In the 20th century, English dialects were feared to be disappearing with their interlocutors. Projects like Survey of English Dialects (1950-61) were then launched to collect and preserve endangered words before they were lost forever. A similar study undertaken by the BBC’s Voices Project in 2004 found a wide range of local accent and regional terms that are available online, demonstrating the vitality and longevity of the dialect’s vocabulary. But while numerous dialect words were collected for “young people in cheap and fashionable clothes and jewelry” – pikey, charva, ned, scally – the word chav was found in England, demonstrating howcharacteristics of English Estuary spoken in the most important areas of London were replacing local dialects, especially among the younger generations.

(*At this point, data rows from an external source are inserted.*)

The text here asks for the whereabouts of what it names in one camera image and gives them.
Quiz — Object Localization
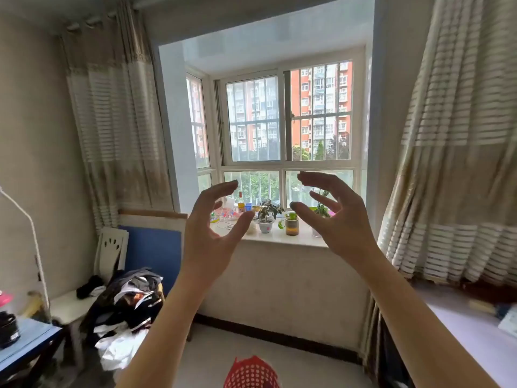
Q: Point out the person's right hand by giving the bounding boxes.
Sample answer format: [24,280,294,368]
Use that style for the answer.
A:
[289,171,381,274]

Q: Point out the person's left hand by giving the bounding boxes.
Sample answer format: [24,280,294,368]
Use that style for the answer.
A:
[181,180,256,285]

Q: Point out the red plastic basket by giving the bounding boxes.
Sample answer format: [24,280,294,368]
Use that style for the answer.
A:
[223,355,281,388]

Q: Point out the person's right forearm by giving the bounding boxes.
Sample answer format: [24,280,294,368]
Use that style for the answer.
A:
[354,245,501,388]

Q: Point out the person's left forearm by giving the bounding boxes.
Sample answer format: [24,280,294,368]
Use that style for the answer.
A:
[116,270,213,388]

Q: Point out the small green potted plant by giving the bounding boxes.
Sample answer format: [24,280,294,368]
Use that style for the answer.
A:
[309,189,336,238]

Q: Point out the colourful plastic toys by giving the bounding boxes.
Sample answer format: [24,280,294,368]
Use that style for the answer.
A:
[209,205,241,223]

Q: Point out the potted plant in brown mug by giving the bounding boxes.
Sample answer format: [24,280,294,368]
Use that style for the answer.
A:
[277,212,301,237]

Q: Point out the potted plant in white pot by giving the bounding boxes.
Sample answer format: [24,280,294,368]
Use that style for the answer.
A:
[255,199,283,234]

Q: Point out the white plastic chair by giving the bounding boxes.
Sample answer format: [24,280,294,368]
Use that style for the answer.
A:
[50,226,130,360]

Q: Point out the white framed window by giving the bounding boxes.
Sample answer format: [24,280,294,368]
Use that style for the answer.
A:
[185,46,366,211]

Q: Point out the pile of mixed clothes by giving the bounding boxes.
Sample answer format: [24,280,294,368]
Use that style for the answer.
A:
[80,268,166,372]

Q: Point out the small black crumpled cloth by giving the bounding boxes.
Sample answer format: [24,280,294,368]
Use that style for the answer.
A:
[75,274,107,300]

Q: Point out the beige striped curtain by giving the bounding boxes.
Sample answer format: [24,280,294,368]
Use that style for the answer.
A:
[359,0,517,378]
[60,2,174,235]

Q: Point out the white curved pole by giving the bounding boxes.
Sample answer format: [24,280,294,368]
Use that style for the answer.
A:
[0,186,51,320]

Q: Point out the wooden chair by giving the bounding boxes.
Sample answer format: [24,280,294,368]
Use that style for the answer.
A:
[22,293,45,320]

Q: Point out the light green book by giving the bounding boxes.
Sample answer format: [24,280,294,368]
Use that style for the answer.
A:
[497,304,517,339]

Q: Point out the blue folding table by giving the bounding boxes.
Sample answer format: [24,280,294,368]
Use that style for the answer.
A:
[0,317,65,384]

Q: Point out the bed with black frame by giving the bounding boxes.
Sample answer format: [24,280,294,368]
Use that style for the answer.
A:
[411,278,517,388]

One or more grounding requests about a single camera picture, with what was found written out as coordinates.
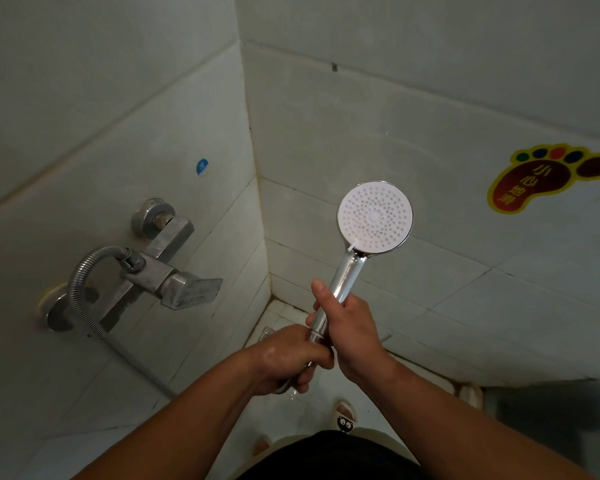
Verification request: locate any person's left hand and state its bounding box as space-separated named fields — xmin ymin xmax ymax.
xmin=245 ymin=324 xmax=336 ymax=397

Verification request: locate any person's right hand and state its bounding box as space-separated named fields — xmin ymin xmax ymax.
xmin=305 ymin=279 xmax=399 ymax=385

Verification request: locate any chrome shower head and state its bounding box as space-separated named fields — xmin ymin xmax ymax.
xmin=307 ymin=181 xmax=414 ymax=345

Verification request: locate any chrome shower mixer tap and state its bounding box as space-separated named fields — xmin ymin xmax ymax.
xmin=45 ymin=197 xmax=225 ymax=333

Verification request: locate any metal shower hose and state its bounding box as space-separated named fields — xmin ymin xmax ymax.
xmin=67 ymin=245 xmax=301 ymax=399

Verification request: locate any person's right forearm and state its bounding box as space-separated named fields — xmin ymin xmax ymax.
xmin=362 ymin=358 xmax=596 ymax=480

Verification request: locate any person's left forearm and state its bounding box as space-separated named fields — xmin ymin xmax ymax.
xmin=72 ymin=349 xmax=261 ymax=480

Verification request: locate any black shirt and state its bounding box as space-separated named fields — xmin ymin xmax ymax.
xmin=239 ymin=430 xmax=426 ymax=480

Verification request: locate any red yellow foot-shaped sticker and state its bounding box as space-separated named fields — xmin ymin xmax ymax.
xmin=487 ymin=143 xmax=600 ymax=215

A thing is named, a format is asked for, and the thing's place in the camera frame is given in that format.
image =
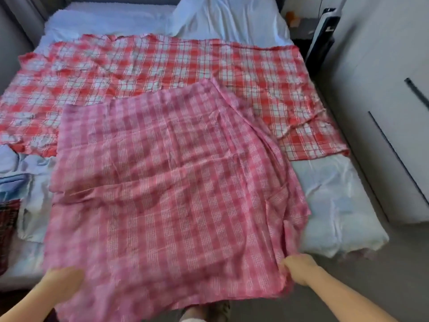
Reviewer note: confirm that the person's left hand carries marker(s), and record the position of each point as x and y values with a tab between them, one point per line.
64	281

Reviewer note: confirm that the person's right hand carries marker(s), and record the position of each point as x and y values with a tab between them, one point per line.
301	268

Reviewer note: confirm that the red green plaid cloth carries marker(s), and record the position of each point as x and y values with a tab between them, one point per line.
8	231

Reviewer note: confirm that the pink gingham sheet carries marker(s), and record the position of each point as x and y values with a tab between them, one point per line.
174	197

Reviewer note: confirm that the red white plaid cloth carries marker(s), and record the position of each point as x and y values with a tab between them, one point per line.
134	67

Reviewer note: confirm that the person's left forearm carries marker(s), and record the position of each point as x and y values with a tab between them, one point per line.
27	308

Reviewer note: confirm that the person's right forearm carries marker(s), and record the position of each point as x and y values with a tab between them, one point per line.
348	302

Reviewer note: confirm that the person's left leg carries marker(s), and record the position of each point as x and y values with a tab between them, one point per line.
194	314

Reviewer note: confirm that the small orange object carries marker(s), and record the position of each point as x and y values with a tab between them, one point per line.
291	18

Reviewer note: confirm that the white bed sheet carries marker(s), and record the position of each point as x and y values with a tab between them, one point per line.
335	197

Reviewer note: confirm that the olive sandal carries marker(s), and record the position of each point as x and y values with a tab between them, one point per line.
218	310

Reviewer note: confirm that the white wardrobe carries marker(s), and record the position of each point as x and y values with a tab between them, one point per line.
382	97

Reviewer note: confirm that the black white standing device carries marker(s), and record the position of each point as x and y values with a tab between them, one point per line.
323	36

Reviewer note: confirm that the dark nightstand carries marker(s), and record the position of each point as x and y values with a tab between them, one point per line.
303	33

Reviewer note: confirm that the white pillow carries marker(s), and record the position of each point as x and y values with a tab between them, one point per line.
234	20

The turn of the 20th century was a period of regulation and fixity – the rules of standard Englishwere established and codified in the grammar books and in the new Oxford dictionary “New (Oxford) English Dictionary on Historical Principles”, published as a series of volumes from 1884 to 1928. Today we are witnessing a process of de-standardization, and the emergence of concurrent usage rules. In the online world, opinions of consistency and correctness are considerably more relaxed: different spellings are accepted and punctuation marks are omitted or re-proposed to convey a series of opinions. Research has shown that in electronics the question marks of the speech can bring a series of exclamatory functions, which include apologies, commitments, thanks, agreements and show solidarity. Capital letters are used to show anger, misspellings,

Abbreviate
Some have wondered if the growing development and the adoption of emoji pictograms, which allow interlocutors to communicate without the need for a language, indicates that we will completely stop communicating in English ? ;-) The rapidly changing world of social media is also responsible for the minting and diffusion of neologisms or “new words”. Oxford dictionary updates give an idea: mansplaining, awesomesauce, rly, bants, TL; DR (too long; didn’tread). Abbreviated forms, acronyms, mixtures and abbreviations have been productive word formation methods for a long time in English (think of bus, smog and scuba), but the large increase in inventions indicates that they will be even more known in the English of 2115. Whether you love or hate these words, think of NBD or meh , no doubt they are here to stay.